Using the data below, output the first line and every line after it up to and including the line containing "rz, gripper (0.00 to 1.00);", exactly as written and with nothing added.

▬▬▬▬▬▬

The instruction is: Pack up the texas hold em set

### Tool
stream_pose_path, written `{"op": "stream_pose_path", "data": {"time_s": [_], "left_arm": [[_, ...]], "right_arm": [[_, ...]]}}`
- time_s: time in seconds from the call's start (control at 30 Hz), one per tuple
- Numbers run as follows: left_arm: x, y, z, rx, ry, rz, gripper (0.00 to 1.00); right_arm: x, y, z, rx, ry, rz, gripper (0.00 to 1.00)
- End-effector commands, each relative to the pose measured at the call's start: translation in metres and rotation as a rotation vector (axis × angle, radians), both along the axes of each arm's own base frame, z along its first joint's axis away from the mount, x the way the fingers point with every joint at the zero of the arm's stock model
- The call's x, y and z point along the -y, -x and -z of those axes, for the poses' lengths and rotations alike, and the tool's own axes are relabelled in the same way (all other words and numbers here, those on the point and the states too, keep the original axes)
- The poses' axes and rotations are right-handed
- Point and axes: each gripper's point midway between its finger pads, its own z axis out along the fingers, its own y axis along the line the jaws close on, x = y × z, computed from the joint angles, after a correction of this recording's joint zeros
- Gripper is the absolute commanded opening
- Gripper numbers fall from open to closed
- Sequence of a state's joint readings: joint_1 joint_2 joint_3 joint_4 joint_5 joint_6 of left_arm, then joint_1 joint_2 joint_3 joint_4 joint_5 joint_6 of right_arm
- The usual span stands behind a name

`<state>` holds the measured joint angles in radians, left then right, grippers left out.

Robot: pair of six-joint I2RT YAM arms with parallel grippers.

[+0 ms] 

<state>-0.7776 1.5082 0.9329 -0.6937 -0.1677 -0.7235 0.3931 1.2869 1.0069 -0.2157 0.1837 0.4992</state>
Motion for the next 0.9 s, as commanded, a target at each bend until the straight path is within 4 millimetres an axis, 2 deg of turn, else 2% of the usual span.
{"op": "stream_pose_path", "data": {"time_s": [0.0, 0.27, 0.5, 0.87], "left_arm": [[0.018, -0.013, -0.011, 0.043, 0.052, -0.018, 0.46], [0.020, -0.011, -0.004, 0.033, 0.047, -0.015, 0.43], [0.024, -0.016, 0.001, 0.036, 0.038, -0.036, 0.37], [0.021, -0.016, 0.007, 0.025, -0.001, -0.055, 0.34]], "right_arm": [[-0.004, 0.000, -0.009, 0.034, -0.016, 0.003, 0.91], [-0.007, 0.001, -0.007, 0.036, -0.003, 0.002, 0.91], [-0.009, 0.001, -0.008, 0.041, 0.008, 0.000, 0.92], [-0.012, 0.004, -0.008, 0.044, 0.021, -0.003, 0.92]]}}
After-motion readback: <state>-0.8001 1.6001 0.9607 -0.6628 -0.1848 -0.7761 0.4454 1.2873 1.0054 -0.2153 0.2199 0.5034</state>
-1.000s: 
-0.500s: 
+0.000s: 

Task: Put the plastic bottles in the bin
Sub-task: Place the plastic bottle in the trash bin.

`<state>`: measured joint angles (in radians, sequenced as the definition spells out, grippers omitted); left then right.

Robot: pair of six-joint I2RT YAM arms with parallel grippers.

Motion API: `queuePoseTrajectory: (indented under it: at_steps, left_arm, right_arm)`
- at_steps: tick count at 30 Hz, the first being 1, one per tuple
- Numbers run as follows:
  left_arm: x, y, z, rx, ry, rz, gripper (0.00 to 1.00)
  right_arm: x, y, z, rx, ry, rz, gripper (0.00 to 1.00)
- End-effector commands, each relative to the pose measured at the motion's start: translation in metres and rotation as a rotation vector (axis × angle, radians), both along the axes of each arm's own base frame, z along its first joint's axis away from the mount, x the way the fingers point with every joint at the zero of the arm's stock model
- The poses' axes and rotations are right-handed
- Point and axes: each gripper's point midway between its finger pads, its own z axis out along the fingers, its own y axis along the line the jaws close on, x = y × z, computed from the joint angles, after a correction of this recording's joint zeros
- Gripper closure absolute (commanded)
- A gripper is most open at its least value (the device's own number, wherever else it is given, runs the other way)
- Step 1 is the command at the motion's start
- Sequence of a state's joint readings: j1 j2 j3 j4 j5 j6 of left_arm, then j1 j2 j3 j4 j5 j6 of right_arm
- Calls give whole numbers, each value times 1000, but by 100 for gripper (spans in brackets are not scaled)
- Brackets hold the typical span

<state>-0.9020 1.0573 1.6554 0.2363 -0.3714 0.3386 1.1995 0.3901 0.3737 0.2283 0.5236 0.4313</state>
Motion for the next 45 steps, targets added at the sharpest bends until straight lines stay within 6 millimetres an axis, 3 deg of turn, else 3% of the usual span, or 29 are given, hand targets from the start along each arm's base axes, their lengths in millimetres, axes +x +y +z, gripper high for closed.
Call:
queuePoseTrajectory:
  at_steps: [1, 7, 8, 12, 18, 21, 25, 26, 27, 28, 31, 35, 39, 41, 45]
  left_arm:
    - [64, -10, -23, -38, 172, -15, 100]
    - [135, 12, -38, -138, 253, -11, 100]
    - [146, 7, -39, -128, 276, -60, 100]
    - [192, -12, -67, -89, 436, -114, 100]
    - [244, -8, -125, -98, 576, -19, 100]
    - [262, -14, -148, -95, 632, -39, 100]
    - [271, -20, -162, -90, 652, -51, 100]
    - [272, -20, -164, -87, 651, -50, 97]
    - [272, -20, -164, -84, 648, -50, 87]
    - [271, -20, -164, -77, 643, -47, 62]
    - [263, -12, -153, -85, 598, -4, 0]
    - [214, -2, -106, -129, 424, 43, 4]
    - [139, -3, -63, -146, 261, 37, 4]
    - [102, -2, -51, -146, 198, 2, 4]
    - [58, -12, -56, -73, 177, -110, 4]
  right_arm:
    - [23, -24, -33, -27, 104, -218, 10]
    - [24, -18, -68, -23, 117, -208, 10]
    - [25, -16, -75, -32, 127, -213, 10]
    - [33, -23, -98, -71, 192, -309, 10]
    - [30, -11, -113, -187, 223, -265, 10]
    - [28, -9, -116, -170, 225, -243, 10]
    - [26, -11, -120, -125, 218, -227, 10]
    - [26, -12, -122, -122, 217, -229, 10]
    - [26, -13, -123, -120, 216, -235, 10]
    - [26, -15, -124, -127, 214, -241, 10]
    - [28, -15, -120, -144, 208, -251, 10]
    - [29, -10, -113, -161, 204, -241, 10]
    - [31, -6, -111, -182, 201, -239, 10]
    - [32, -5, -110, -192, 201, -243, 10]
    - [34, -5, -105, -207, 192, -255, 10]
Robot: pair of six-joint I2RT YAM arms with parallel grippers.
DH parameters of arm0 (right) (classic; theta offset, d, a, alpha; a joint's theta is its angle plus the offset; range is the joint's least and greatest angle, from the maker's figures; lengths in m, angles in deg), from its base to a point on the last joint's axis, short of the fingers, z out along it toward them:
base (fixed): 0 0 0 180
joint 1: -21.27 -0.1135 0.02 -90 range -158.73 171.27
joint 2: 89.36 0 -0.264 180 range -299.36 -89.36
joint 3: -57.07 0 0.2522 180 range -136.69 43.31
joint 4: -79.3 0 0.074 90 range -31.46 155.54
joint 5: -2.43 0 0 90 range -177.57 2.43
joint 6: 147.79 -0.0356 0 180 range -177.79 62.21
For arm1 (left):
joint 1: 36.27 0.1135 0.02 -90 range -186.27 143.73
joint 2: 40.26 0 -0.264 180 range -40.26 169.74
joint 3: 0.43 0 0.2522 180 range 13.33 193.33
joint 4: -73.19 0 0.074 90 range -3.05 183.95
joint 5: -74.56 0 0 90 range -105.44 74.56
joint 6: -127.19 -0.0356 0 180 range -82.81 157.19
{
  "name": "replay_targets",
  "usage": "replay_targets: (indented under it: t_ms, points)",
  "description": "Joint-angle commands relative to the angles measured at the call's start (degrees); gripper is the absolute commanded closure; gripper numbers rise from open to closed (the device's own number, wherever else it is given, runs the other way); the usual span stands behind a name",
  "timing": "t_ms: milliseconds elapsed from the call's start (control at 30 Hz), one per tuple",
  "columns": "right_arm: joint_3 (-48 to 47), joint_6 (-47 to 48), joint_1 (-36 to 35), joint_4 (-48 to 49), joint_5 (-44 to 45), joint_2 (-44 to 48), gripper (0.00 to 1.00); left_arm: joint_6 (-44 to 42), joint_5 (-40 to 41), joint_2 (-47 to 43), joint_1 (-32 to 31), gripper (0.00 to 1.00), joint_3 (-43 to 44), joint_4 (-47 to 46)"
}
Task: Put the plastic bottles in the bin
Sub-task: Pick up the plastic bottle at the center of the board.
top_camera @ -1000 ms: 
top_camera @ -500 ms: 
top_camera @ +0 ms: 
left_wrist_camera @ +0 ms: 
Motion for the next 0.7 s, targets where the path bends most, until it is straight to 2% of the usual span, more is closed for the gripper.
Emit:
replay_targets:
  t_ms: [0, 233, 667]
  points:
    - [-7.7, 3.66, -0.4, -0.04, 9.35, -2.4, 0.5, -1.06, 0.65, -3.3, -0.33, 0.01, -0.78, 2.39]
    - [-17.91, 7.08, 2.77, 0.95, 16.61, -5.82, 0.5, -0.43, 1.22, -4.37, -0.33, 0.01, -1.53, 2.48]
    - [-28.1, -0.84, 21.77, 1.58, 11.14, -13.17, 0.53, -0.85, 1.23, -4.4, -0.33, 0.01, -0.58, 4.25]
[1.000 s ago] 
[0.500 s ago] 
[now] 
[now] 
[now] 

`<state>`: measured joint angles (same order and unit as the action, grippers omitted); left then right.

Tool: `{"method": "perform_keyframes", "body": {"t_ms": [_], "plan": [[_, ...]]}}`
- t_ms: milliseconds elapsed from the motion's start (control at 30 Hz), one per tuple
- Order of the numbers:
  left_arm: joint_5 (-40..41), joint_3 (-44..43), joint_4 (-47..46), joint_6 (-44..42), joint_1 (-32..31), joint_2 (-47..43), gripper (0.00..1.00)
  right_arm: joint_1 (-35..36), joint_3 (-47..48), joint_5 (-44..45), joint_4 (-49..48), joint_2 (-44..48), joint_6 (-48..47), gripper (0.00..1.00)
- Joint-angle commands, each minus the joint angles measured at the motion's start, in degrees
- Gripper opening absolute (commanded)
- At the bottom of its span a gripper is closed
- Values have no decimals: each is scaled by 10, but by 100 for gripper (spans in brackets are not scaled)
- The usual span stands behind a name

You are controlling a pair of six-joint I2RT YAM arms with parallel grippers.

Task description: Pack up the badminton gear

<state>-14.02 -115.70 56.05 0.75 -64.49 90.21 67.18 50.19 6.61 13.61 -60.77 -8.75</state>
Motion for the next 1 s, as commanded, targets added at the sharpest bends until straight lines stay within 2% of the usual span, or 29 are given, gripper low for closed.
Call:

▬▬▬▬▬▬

# [RESPONSE TO THIS TASK]
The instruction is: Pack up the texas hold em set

### Tool
stream_pose_path, written `{"op": "stream_pose_path", "data": {"time_s": [_], "left_arm": [[_, ...]], "right_arm": [[_, ...]]}}`
- time_s: time in seconds from the call's start (control at 30 Hz), one per tuple
- Numbers run as follows: left_arm: x, y, z, rx, ry, rz, gripper (0.00 to 1.00); right_arm: x, y, z, rx, ry, rz, gripper (0.00 to 1.00)

This output is complete, so the exercise is closed.